I never said LA or N.O. was perfect...but some people act like there isn't problems in their states or their towns or there counties. Like we are the only ones who have ever had a stupid or corrupt politician.

Extra Stout
10-20-2005, 06:10 PM
I never said LA or N.O. was perfect...but some people act like there isn't problems in their states or their towns or there counties. Like we are the only ones who have ever had a stupid or corrupt politician.Sorry if it seems that I was dogging on you personally.
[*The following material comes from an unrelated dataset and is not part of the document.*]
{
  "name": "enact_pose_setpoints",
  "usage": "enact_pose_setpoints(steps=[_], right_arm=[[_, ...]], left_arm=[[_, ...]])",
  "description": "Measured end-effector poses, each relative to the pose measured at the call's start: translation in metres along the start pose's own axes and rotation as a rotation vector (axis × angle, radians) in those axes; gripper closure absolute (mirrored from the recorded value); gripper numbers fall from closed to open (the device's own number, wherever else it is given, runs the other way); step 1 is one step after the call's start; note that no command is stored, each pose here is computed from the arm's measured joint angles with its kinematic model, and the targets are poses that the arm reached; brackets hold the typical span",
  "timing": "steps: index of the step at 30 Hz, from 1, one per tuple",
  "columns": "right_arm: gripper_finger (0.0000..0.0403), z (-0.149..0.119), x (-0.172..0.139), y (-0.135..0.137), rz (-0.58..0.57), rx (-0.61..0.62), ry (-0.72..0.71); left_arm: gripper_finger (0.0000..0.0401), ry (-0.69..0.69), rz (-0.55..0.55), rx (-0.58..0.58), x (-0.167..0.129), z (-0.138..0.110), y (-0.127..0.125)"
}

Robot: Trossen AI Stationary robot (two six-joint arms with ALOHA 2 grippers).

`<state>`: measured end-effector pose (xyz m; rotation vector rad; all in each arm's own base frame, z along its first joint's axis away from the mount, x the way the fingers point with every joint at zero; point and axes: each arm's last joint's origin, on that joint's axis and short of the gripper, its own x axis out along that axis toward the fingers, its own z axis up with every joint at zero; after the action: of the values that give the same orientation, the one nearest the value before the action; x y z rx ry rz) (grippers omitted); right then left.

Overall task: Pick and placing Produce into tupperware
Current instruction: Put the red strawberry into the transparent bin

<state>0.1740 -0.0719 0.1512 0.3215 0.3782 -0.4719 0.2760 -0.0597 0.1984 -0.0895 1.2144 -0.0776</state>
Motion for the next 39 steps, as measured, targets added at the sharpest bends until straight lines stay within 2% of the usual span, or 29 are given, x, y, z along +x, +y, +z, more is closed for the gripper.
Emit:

It just frustrates me that the place has so much human capital and natural wealth available and has done so little with it. Unless you're an elected official, you are part of said human capital that is being underutilized. I know it was there -- a lot of the refugees came over here, and as an example, there were a bunch of qualified medical professionals (nurses, etc.) that local hospitals just scarfed up, at twice the pay they were getting in N.O.

There were folks shocked at how easy it is to find a job over here and glad to be working and earning a good living they never could have had in New Orleans. Businesses that were expecting an influx of people dependent upon the state have been pleasantly surprised at the number of good workers.

Yeah, there have been some problems too, but much less than expected.

I know Louisiana has no monopoly on petty corruption (obviously, seeing how S.A. leaders have behaved), but it's sad that its pervasiveness has robbed its own people so much and curtailed its own power and influence. Y'all deserve better.